Color coding of claim elements is a preferred practice where each claimed feature is provided a unique color. The corresponding evidence is also highlighted with the same color for ease of product to claim correlation.

Now that we have discussed the need for patent mining and how Sagacious IP uses patent mining for infringement analysis, we will turn our focus towards patent mining tasks and techniques that produce the best results.

What are Patent Mining Tasks and Techniques

A patent document contains both structured and unstructured data. Structured data are consistent semantics and formats (patent number, filing date, inventor, issued date, and assignees). Unstructured items, however, contain text content that is different in length (such as claims, abstracts, and descriptions of the inventions).
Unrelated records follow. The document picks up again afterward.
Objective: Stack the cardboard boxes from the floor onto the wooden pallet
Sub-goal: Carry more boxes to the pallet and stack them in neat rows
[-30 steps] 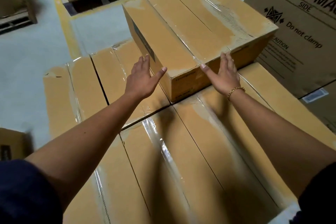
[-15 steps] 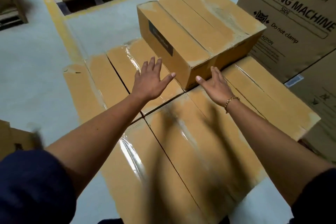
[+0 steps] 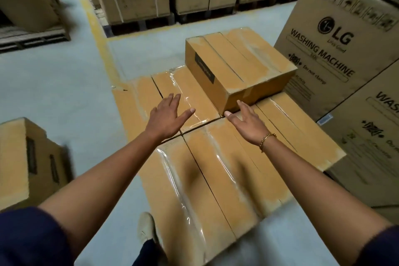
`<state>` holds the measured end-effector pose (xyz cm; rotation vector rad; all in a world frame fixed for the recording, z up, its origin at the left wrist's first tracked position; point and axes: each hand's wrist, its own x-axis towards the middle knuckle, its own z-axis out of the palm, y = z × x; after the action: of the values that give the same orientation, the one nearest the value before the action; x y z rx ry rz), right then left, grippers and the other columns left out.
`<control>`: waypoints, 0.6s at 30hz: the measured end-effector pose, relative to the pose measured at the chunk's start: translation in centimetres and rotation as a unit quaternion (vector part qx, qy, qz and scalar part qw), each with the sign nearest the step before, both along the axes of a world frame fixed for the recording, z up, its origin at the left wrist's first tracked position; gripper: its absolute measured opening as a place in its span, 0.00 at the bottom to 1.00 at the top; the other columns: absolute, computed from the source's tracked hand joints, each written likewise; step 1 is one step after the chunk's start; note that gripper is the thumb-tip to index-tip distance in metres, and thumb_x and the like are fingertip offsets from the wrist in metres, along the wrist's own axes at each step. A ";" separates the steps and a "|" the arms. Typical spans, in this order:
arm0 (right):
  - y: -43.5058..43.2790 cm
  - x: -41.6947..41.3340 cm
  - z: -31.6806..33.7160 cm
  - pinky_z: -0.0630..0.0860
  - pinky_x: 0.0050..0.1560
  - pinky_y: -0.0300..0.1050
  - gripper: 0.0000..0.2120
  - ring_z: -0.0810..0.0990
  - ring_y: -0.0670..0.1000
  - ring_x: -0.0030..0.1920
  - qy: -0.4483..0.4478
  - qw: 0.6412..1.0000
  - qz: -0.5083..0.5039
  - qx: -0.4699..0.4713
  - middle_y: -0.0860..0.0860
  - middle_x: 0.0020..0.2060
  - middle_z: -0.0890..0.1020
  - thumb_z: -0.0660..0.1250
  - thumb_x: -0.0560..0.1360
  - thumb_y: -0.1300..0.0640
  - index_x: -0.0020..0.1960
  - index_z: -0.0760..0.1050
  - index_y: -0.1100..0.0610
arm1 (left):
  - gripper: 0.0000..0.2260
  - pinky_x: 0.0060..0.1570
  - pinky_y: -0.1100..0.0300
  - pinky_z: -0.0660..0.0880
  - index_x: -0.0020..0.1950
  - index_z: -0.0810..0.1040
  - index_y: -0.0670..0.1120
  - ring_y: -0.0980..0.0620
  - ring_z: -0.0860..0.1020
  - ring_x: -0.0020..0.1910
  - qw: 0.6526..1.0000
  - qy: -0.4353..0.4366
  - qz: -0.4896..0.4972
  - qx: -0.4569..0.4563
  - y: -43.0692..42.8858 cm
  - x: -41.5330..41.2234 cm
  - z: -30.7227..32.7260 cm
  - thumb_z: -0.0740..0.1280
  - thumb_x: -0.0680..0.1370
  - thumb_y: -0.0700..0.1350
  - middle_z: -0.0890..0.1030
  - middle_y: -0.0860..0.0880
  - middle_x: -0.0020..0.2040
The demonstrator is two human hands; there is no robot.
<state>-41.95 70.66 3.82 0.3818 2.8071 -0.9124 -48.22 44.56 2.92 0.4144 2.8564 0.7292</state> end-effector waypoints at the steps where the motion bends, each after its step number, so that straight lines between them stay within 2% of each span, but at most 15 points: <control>1: -0.5 0.9 0.7 0.57 0.78 0.63 0.40 0.56 0.55 0.82 0.006 1.000 0.008 -0.011 0.49 0.83 0.54 0.56 0.80 0.30 0.84 0.51 0.48 | 0.37 0.79 0.40 0.54 0.85 0.52 0.51 0.44 0.53 0.83 1.000 0.005 0.008 0.005 -0.6 1.5 0.8 0.52 0.82 0.70 0.52 0.46 0.85; 6: -3.9 4.8 3.1 0.60 0.78 0.59 0.39 0.58 0.56 0.81 0.014 0.996 0.028 -0.078 0.51 0.83 0.56 0.58 0.80 0.31 0.84 0.51 0.47 | 0.37 0.79 0.41 0.55 0.85 0.54 0.51 0.45 0.54 0.83 0.997 0.004 0.066 0.039 -4.9 8.3 3.9 0.54 0.81 0.70 0.54 0.47 0.85; 10: -7.8 6.9 4.3 0.60 0.78 0.56 0.37 0.59 0.54 0.81 0.021 0.989 0.057 -0.132 0.50 0.82 0.58 0.59 0.81 0.34 0.83 0.53 0.49 | 0.41 0.78 0.42 0.59 0.84 0.58 0.51 0.47 0.58 0.82 0.993 -0.003 0.106 0.051 -10.5 12.0 5.5 0.53 0.78 0.74 0.60 0.48 0.84; 12: -10.1 7.5 4.6 0.61 0.77 0.55 0.37 0.61 0.54 0.80 0.017 0.986 0.076 -0.145 0.49 0.82 0.60 0.59 0.81 0.34 0.83 0.54 0.49 | 0.43 0.78 0.42 0.60 0.84 0.58 0.51 0.46 0.59 0.82 0.990 -0.004 0.132 0.052 -13.7 13.7 6.0 0.52 0.76 0.76 0.61 0.48 0.83; 18: -18.7 7.6 5.0 0.64 0.73 0.53 0.36 0.64 0.55 0.78 -0.004 0.979 0.134 -0.154 0.50 0.80 0.63 0.59 0.81 0.35 0.83 0.55 0.50 | 0.39 0.78 0.42 0.59 0.84 0.58 0.50 0.46 0.59 0.82 0.976 -0.009 0.208 0.069 -23.4 17.7 6.3 0.54 0.80 0.72 0.61 0.48 0.83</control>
<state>-34.40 52.00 8.79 -0.0363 2.5632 -1.2435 -30.51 21.13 9.21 -0.1865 2.9148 0.9944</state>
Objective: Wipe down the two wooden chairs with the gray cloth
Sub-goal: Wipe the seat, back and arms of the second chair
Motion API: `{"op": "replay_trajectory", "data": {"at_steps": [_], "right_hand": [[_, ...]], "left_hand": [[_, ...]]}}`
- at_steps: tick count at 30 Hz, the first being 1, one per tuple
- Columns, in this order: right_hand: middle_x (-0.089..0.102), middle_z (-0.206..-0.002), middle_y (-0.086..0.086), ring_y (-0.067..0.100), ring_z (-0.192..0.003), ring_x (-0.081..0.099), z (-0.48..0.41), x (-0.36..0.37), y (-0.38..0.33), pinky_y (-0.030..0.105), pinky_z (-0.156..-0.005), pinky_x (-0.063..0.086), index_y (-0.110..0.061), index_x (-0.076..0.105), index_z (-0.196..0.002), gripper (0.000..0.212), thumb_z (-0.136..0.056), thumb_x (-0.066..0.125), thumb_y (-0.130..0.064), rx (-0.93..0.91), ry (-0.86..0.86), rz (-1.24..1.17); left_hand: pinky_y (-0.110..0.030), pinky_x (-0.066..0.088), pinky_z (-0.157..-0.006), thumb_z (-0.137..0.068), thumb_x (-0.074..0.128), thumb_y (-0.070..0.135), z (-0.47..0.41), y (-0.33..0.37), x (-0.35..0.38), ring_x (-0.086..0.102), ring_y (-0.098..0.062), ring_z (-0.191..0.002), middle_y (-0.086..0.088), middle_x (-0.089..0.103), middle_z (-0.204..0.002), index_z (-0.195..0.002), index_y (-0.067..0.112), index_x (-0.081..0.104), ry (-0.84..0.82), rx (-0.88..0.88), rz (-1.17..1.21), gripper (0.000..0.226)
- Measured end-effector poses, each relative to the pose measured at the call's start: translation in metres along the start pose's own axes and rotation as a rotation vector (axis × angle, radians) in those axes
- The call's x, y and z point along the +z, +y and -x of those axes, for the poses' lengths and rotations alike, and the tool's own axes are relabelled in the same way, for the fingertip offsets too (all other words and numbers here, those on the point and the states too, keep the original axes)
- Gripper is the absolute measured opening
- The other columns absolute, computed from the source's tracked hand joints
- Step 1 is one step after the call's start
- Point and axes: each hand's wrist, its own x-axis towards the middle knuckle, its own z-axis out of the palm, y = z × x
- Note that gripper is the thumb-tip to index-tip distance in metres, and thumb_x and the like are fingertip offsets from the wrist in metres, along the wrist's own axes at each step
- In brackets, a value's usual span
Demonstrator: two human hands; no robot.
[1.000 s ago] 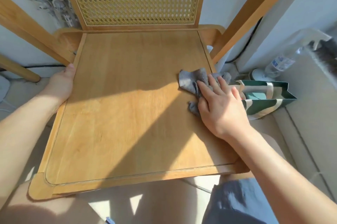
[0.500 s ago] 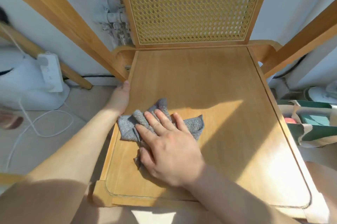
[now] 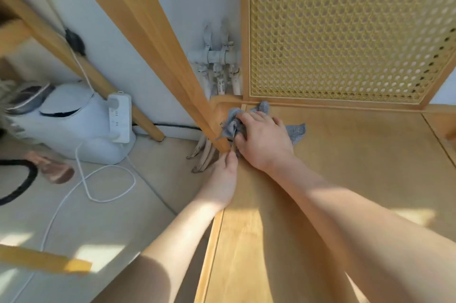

While this well-defined structure of patent documents aids in analysis, patent mining remains a challenge. This is where the patent mining tasks and techniques come in. While tasks are specific pieces of work that need to be carried out to complete the process of patent mining, techniques are ways in which a task can be completed. You can check out various patent mining tasks and techniques in Table 1 below.

Table 1: Five Essential Patent Mining Tasks and their Techniques (Source)

1. Patent Retrieval: The two most critical techniques for patent retrieval are query generation and query expansion. A typical procedure for patent search and retrieval can be divided into four steps as shown in Figure 3. 

Figure 3: A Typical Procedure of Patent Search and Retrieval (Source)

Step 1

Construct the Retrieval Query: The initial task is to determine the kind of patent search depending upon the objective of patent retrieval. Afterward, the search scope is identified, and a search query is constructed.

Step 2

Execute the Query and Review the Results: In this stage,the query constructed in Step 1 is performed. First, the users receive the results with relevant documents. Then the user verifies the returned results to decide whether the documents are as desired or not. If the results are favorable, the user jumps to step 4. Otherwise, they move to step 3.

Step 3

Refine the Retrieval Query: If the user is not satisfied with the results of executed queries (i.e., there are very few results, too many documents, or unrelated documents), they must refine the search query to obtain better results. The user can put extra constraints in the query to trim unnecessary documents, remove additional restrictions to get more results, or replace the keywords for relevant results.

Step 4

Assess the Returned Results: Once the user has carefully reviewed the returned documents, they draft a search report depending on the task in compliance with the patent law and regulation. The search report usually contains – a synopsis of the invention, classification codes, retrieval tools and databases for search, pertinent documents, query logs, and retrieval conclusions.

Despite the progress in patent retrieval tools and techniques, the task is still challenging from many perspectives. Therefore, it is crucial to understand some common obstacles before proceeding with patent retrieval. These are mentioned in Table 2 below:

Table 2: Common Challenges in the Patent Retrieval Task (Source)

2. Patent Classification:  The second task involved in the patent mining process is patent classification. There are numerous challenges to it. Three important ones have been listed below.

  • Patent documents contain complicated structures, loquacious pages, and rhetorical descriptions, adding to the difficulty in extracting valuable features. This makes automatic patent classification a challenging task.
  • The hierarchical structure of the patent classification outline is complicated, with an estimated 72,000 subgroups in the bottom level of IPC taxonomy.
  • The large volume of patent topics and their increasing variety aggravate the hardship of automatic patent classification.

Two effective techniques have been developed for better patent classification to overcome these challenges:

  1. Using Different Resources: The bag-of-words (BOW) model is frequently used to represent unstructured text documents. This model selects terms and phrases based on structural information and frequency to represent patent documents. Afterward, the Vector Space Model, Naïve Bayes, and KNN (K-Nearest Neighbor) classification models are used to categorize patent documents. The performance of the KNN-based classifier is usually better than the Naïve Bayes in patent classification. The soaring popularity of the BOW-based representation stems from its simplicity. However, it is challenging to demonstrate the relationship among terms using the BOW-based model. But the issue can be addressed using sematic structural information that facilitates patent classification. The sematic structural information consists of six tags:  technology field, claim, purpose, method, explanation, and example. First, a new representation is generated for a given patent document based on the semantic tags. Then the similarity is ascertained based on semantic tag and term frequency. Eventually, the KNN-based model is employed to classify patents automatically. Not surprisingly, the approach has achieved an improvement rate of 74% in Japanese Patent Classification.
  2. Using Different Classifiers: The classification accuracy varies depending on the algorithm used and parts of a patent document (title, claim, and first three-hundred words of the description) utilized. For example, Support Vector Machine (SVM) produces the best result for class-level patent document categorization. It utilizes the first three-hundred words of the description for demonstrating patent documents.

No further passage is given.